Dans le numéro de janvier de "Que Faire ?" (compte-rendu d’une conférence de Ferrat) on conseille aux "bordiguistes ultra-gauchistes" de ne plus s’occuper de politique puisqu’ils se refusent à croire que l’État catalan est un État prolétarien, que la révolution prolétarienne est en marche en Espagne et que Ferrat est non un authentique centriste mais le prophète de la nouvelle croisade sociale. Nous avons osé dire que les ouvriers devraient s’opposer à Caballero et à Franco afin de lutter pour la révolution prolétarienne. En vérité on ne pouvait mieux choquer l’oreille d’opportunistes.
Dans le numéro de février de "Que Faire ?" le même plaisantin, après avoir lu "Bilan", parle de notre "dégénérescence sectaire", et avec effroi affirme que nous en arrivons presque à la collusion avec l’ennemi (ces messieurs devraient être plus prudents dans leurs affirmations, eux qui représentent une agence du P.O.F.).
Enfin, comble des combles, il ajoute que nos "meilleurs éléments" viennent de nous quitter à propos des événements d’Espagne. Après cela, "Que Faire ?" peut se féliciter de notre isolement et décrire les cortèges d’ouvriers qui le suivent.
Mais les meilleures plaisanteries sont les plus courtes et nous n’avons pas l’intention de perdre notre temps et celui de nos lecteurs avec des ex-bonzes centristes et des aventuriers de toute espèce. Cependant si nous ne tenons pas du tout à polémiquer avec les Ferrat et Cie, il est des affirmations que nous devons mettre au point.
Nous avons exclu pour indignité politique les membres de l’ex-minorité de notre fraction en raison même de leur refus de discuter au sein de l’organisation jusqu’à un congrès (très proche) des positions politiques fondamentalement opposées aux documents programmatiques de notre organisation. Ces camarades avaient pourtant reçu toutes les possibilités imaginables de discussion. Ils ne payaient plus de cotisations, écrivaient dans une page spéciale de notre presse tout en refusant de la diffuser, se réunissaient à part ; ils pouvaient intervenir publiquement pour défendre leurs points de vue et dégager leurs responsabilités. Nous étions même disposés à payer l’édition d’un journal minoritaire jusqu’au Congrès. Ces gens ont cherché tous les prétextes pour arriver à la scission sans discuter alors qu’ils avaient des pourparlers avec le POUM, les interventionnistes maximalistes, anarchistes, etc. Devant leur décision de rompre sans aucune discussion, avant le Congrès, nous avons compris que loin d’être un courant politique il s’agissait de deux ou trois aventuriers traînant à leur suite quelques ouvriers certainement sincères et qui comprendront peut-être demain leur erreur. Les aventuriers, nous en faisons cadeau avec le plus grand plaisir à "Que Faire ?".

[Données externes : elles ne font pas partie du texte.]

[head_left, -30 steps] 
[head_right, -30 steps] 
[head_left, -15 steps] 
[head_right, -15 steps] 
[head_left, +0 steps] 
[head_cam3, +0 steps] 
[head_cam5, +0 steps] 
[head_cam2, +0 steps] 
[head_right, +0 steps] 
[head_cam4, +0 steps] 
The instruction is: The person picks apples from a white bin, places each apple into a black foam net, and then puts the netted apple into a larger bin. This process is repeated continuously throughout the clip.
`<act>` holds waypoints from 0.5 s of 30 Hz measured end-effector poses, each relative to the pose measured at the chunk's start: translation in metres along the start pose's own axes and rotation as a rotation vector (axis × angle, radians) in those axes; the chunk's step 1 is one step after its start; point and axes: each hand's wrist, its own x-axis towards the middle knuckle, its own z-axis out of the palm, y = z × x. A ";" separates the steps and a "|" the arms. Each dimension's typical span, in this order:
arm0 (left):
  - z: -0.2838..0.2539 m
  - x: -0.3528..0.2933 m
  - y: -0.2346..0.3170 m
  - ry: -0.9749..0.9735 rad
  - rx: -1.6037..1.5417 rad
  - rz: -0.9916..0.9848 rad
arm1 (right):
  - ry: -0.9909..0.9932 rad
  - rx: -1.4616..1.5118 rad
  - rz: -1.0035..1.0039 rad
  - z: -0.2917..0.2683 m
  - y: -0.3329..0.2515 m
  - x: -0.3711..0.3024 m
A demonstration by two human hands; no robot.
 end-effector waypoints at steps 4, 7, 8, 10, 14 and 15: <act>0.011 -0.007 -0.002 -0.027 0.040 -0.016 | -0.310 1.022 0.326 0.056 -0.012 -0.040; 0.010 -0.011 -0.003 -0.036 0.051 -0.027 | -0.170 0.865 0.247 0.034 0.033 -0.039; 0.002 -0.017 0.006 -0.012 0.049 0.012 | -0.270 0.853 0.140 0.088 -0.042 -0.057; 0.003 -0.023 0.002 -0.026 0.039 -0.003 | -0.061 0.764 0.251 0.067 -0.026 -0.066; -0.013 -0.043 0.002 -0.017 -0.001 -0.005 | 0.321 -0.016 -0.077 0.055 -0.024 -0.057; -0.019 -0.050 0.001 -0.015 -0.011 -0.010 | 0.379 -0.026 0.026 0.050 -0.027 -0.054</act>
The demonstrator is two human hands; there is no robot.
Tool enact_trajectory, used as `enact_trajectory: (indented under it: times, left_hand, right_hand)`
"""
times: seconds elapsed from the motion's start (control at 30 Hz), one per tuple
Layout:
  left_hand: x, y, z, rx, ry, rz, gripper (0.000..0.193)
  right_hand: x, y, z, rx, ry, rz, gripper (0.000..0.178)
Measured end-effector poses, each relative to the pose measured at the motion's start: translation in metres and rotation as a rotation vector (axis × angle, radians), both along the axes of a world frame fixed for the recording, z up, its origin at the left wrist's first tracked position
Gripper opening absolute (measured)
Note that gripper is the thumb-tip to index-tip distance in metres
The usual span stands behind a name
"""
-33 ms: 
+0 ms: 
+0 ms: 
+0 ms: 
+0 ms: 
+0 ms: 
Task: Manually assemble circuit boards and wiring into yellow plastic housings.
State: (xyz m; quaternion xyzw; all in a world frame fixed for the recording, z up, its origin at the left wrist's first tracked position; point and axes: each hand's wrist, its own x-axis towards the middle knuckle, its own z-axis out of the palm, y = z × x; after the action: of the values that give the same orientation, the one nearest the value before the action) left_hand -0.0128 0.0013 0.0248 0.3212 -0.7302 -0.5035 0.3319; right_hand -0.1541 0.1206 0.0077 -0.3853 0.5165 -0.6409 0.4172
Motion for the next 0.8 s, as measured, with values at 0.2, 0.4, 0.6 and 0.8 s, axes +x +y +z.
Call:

Pour notre isolement, il ne nous fait pas peur, pas plus que nous n’avons eu peur de forger les bases de notre organisation dans la guerre civile en Italie et dans la lutte contre les compères centristes de Ferrat.
Nous vivons d’ailleurs une période d’extrême sélection des cadres de la révolution communiste où il faut savoir rester seul pour ne pas trahir. Le réveil inévitable des luttes de classe de demain fera grandir les organisations qui représentent réellement la vie et l’évolution de la classe prolétarienne. Ce jour là les champignons vénéneux qui couvrent le corps du prolétariat mondial tomberont d’eux-mêmes, sans qu’il soit besoin de les arracher.
"Que Faire ?" doit être dénoncé comme une cuisine de confusion, une agence du centrisme français destinée à empêcher tout ouvrier révolté contre les partis officiels à rejoindre les rangs des communistes de gauche. Ceux-ci ont à lutter pour désagréger cet organisme ennemi et ils le feront d’autant mieux qu’ils inviteront les militants sincères qui suivent Ferrat, de quitte sa maudite galère. Qu’il retourne au P.C.F. Là est sa place, et qu’il entraîne avec lui tous ses acolytes, défenseurs hypocrites du régime de Staline et champions "révolutionnaires" de la révolution bourgeoise.
"Que Faire ?" n’a rien à voir avec la construction d’un parti d’avant-garde. Il n’apporte rien de nouveau, mais la vieille marchandise centriste avec étiquette de gauche. Renvoyons donc "Que Faire ?" aux Thorez, aux Duclos qui sont les véritables inspirateurs des centristes honteux de ce groupe.